Orbital characteristics
- Epoch 21 November 2025 (JD 2461000.5)
- Uncertainty parameter 0
- Observation arc: 175.17 yr
- Aphelion: 2.84712 AU
- Perihelion: 1.82055 AU
- Semi-major axis: 2.33384 AU
- Eccentricity: 0.21993
- Orbital period (sidereal): 3.56545 yr (1302.28 d)
- Average orbital speed: 19.50 km/s
- Mean anomaly: 76.9360°
- Mean motion: 0° 16^{m} 34.914^{s} / day
- Inclination: 8.37403°
- Longitude of ascending node: 235.353°
- Time of perihelion: 15 February 2025
- Argument of perihelion: 69.5463°
- Earth MOID: 0.82426 AU
- Jupiter MOID: 2.4223 AU
- T_{Jupiter}: 3.522

Physical characteristics
- Dimensions: 140 km × 116 km × 96 km (± 4 km × 3 km × 3 km)
- Mean diameter: 116±2 km 115.087 ± 1.199 km
- Flattening: 0.31
- Mass: (2.7±1.3)×10^{18} kg (2.45±0.46)×10^{18} kg
- Mean density: 3.4±1.7 g/cm^{3} 2.45±0.67 g/cm^{3}
- Equatorial surface gravity: 0.0315 m/s²
- Equatorial escape velocity: 0.0596 km/s
- Synodic rotation period: 8.6599 h (0.36083 d) 8.660345±0.000005 h
- Axial tilt: 110°
- Pole ecliptic longitude: 177°±2°
- Pole ecliptic latitude: −27°±3°
- Geometric albedo: 0.167 (calculated) 0.163 ± 0.027
- Temperature: ~178 K
- Spectral type: S (Tholen) L (SMASS) A
- Apparent magnitude: 8.68 to 12.82
- Absolute magnitude (H): 7.30 7.24
- Angular diameter: 0.188" to 0.04"

= 12 Victoria =

Large main-belt asteroid

12 Victoria is a large asteroid located in the main belt.

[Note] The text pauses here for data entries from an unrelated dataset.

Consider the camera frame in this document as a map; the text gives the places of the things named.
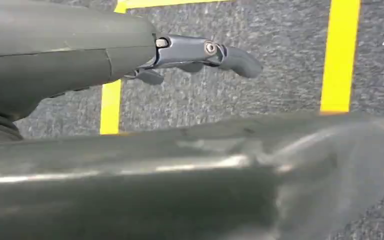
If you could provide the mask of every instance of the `robotic finger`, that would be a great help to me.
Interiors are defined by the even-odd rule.
[[[197,73],[204,66],[234,71],[244,78],[256,78],[263,70],[259,61],[244,50],[201,38],[168,34],[156,39],[154,62],[140,66],[127,79],[140,79],[148,84],[162,83],[163,76],[153,69],[179,68]]]

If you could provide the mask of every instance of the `floor marking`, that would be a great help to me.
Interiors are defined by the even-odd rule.
[[[191,3],[223,2],[231,0],[119,0],[114,12],[124,14],[127,9],[155,6],[179,5]],[[100,134],[114,135],[120,133],[120,108],[123,96],[123,81],[117,80],[102,86]]]
[[[360,0],[331,0],[321,112],[350,111]]]
[[[124,0],[128,9],[148,8],[167,5],[226,2],[232,0]]]
[[[114,12],[126,13],[126,4],[119,2]],[[118,134],[120,125],[120,107],[123,92],[123,81],[117,80],[102,86],[100,109],[100,134]]]

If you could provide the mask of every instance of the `robotic arm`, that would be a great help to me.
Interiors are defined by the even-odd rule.
[[[147,20],[83,7],[0,0],[0,116],[27,117],[38,103],[120,78],[160,84],[152,69],[203,65],[254,78],[248,53],[209,39],[163,35]]]

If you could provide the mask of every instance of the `gray carpet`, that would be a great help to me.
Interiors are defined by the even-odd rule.
[[[114,1],[54,0],[111,11]],[[264,64],[259,79],[214,69],[190,75],[163,71],[162,86],[125,84],[124,131],[189,126],[232,116],[318,111],[329,0],[236,0],[134,9],[168,33],[202,36],[240,47]],[[352,111],[384,116],[384,1],[364,1]],[[100,88],[42,102],[18,122],[28,138],[97,135]],[[332,240],[384,240],[384,200]]]

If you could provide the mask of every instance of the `screw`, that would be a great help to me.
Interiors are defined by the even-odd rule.
[[[155,45],[157,48],[166,48],[169,46],[169,41],[165,38],[159,38],[155,41]]]
[[[210,55],[210,56],[216,54],[216,52],[217,52],[217,47],[216,47],[216,45],[215,45],[213,42],[211,42],[211,41],[207,41],[207,42],[205,43],[205,52],[206,52],[208,55]]]

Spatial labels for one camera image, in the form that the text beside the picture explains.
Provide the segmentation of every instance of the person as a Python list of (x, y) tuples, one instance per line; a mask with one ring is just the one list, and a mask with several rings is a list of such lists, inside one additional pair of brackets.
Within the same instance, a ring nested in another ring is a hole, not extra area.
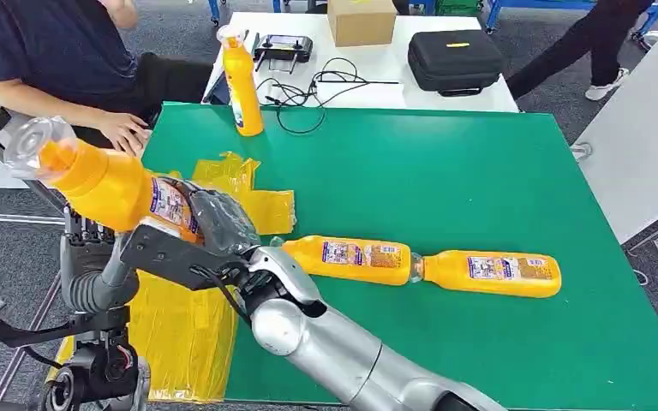
[(117, 31), (133, 0), (0, 0), (0, 105), (61, 116), (90, 144), (135, 155), (164, 100), (198, 103), (211, 64), (136, 58)]
[(599, 0), (561, 39), (508, 79), (513, 97), (521, 98), (587, 52), (591, 52), (591, 86), (584, 96), (592, 101), (607, 96), (629, 75), (628, 69), (619, 66), (617, 55), (637, 18), (652, 2)]

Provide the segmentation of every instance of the black case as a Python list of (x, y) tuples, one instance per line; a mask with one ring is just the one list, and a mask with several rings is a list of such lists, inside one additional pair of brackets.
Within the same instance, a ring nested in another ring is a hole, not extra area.
[(446, 97), (480, 93), (504, 66), (503, 55), (482, 30), (415, 33), (407, 60), (422, 90)]

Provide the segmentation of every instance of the blue metal frame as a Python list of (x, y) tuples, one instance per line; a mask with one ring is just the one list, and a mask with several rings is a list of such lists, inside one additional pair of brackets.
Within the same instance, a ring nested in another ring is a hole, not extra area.
[(410, 4), (422, 4), (425, 15), (435, 15), (435, 0), (410, 0)]
[[(498, 20), (498, 14), (504, 7), (519, 7), (527, 9), (576, 9), (588, 10), (595, 6), (592, 2), (575, 2), (575, 1), (551, 1), (551, 0), (488, 0), (490, 5), (490, 14), (486, 21), (486, 30), (491, 33), (495, 31), (495, 22)], [(635, 35), (644, 35), (655, 22), (658, 20), (658, 1), (647, 9), (647, 20), (642, 24)]]
[(218, 0), (208, 0), (208, 8), (211, 11), (211, 21), (218, 25), (220, 21), (220, 10), (218, 10)]
[[(211, 21), (217, 26), (220, 21), (220, 10), (218, 0), (208, 0), (208, 9), (211, 12)], [(273, 12), (281, 13), (281, 0), (273, 0)]]

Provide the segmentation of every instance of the green tabletop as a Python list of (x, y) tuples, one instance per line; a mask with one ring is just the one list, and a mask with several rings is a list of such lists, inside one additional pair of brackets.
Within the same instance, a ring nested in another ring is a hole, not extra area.
[[(319, 112), (282, 114), (293, 128)], [(658, 410), (658, 319), (553, 118), (330, 109), (311, 134), (243, 138), (225, 107), (168, 105), (145, 166), (191, 176), (224, 151), (261, 161), (256, 188), (296, 191), (294, 233), (448, 249), (546, 253), (548, 299), (317, 277), (326, 301), (421, 366), (508, 408)], [(227, 399), (336, 400), (239, 325)]]

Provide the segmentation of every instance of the plastic bottle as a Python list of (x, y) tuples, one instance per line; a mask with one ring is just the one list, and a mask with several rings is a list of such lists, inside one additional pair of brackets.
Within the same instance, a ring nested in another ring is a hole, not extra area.
[(254, 83), (254, 59), (243, 47), (242, 35), (233, 26), (223, 26), (218, 30), (236, 128), (241, 135), (250, 137), (263, 131), (263, 120)]
[(536, 298), (561, 289), (559, 263), (542, 254), (453, 250), (422, 262), (422, 278), (444, 289)]
[(12, 174), (58, 189), (72, 208), (115, 231), (147, 222), (197, 242), (198, 224), (174, 187), (142, 167), (138, 158), (90, 146), (59, 117), (21, 127), (3, 154)]
[(541, 254), (445, 251), (420, 257), (396, 242), (319, 235), (272, 244), (319, 276), (389, 285), (424, 279), (445, 289), (537, 298), (561, 287), (559, 264)]
[(319, 235), (287, 241), (281, 248), (309, 274), (390, 285), (407, 283), (420, 259), (396, 242)]

It was the twelfth known asteroid, discovered on 13 September 1850 by English astronomer John R. Hind from George Bishop's Observatory in London, England. It was named after Victoria, the ancient Roman goddess of victory. The name's coincidence with that of then-reigning Queen Victoria led to an extended controversy, with American astronomers objecting to its use. In place of Victoria, the alternative name Clio was used in American publications until the late 19th century.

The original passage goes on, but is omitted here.